*** Data ***

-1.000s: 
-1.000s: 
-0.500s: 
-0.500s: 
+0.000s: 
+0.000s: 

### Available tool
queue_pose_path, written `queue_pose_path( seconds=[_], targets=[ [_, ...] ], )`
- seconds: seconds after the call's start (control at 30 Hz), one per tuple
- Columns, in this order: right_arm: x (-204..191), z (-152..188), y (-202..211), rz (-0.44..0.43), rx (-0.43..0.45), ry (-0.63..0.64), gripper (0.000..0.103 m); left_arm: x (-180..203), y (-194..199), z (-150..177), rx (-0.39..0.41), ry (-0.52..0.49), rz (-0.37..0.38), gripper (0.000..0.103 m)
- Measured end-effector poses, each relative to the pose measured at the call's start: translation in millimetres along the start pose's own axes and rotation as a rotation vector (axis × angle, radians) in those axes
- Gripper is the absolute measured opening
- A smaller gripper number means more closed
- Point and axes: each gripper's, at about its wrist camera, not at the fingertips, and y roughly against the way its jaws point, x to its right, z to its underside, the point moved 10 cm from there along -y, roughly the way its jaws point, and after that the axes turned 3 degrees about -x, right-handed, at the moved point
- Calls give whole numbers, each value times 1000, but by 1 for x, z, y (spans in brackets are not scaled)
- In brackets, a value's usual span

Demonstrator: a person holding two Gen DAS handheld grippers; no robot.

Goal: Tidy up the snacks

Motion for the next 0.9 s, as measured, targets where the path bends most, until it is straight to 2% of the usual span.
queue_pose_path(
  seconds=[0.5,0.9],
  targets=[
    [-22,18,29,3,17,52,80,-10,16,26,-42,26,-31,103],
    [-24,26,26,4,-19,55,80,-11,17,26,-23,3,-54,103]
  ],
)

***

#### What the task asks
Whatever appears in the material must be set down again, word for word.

#### Result for this exercise
-1.000s: 
-1.000s: 
-0.500s: 
-0.500s: 
+0.000s: 
+0.000s: 

### Available tool
queue_pose_path, written `queue_pose_path( seconds=[_], targets=[ [_, ...] ], )`
- seconds: seconds after the call's start (control at 30 Hz), one per tuple
- Columns, in this order: right_arm: x (-204..191), z (-152..188), y (-202..211), rz (-0.44..0.43), rx (-0.43..0.45), ry (-0.63..0.64), gripper (0.000..0.103 m); left_arm: x (-180..203), y (-194..199), z (-150..177), rx (-0.39..0.41), ry (-0.52..0.49), rz (-0.37..0.38), gripper (0.000..0.103 m)
- Measured end-effector poses, each relative to the pose measured at the call's start: translation in millimetres along the start pose's own axes and rotation as a rotation vector (axis × angle, radians) in those axes
- Gripper is the absolute measured opening
- A smaller gripper number means more closed
- Point and axes: each gripper's, at about its wrist camera, not at the fingertips, and y roughly against the way its jaws point, x to its right, z to its underside, the point moved 10 cm from there along -y, roughly the way its jaws point, and after that the axes turned 3 degrees about -x, right-handed, at the moved point
- Calls give whole numbers, each value times 1000, but by 1 for x, z, y (spans in brackets are not scaled)
- In brackets, a value's usual span

Demonstrator: a person holding two Gen DAS handheld grippers; no robot.

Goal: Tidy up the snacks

Motion for the next 0.9 s, as measured, targets where the path bends most, until it is straight to 2% of the usual span.
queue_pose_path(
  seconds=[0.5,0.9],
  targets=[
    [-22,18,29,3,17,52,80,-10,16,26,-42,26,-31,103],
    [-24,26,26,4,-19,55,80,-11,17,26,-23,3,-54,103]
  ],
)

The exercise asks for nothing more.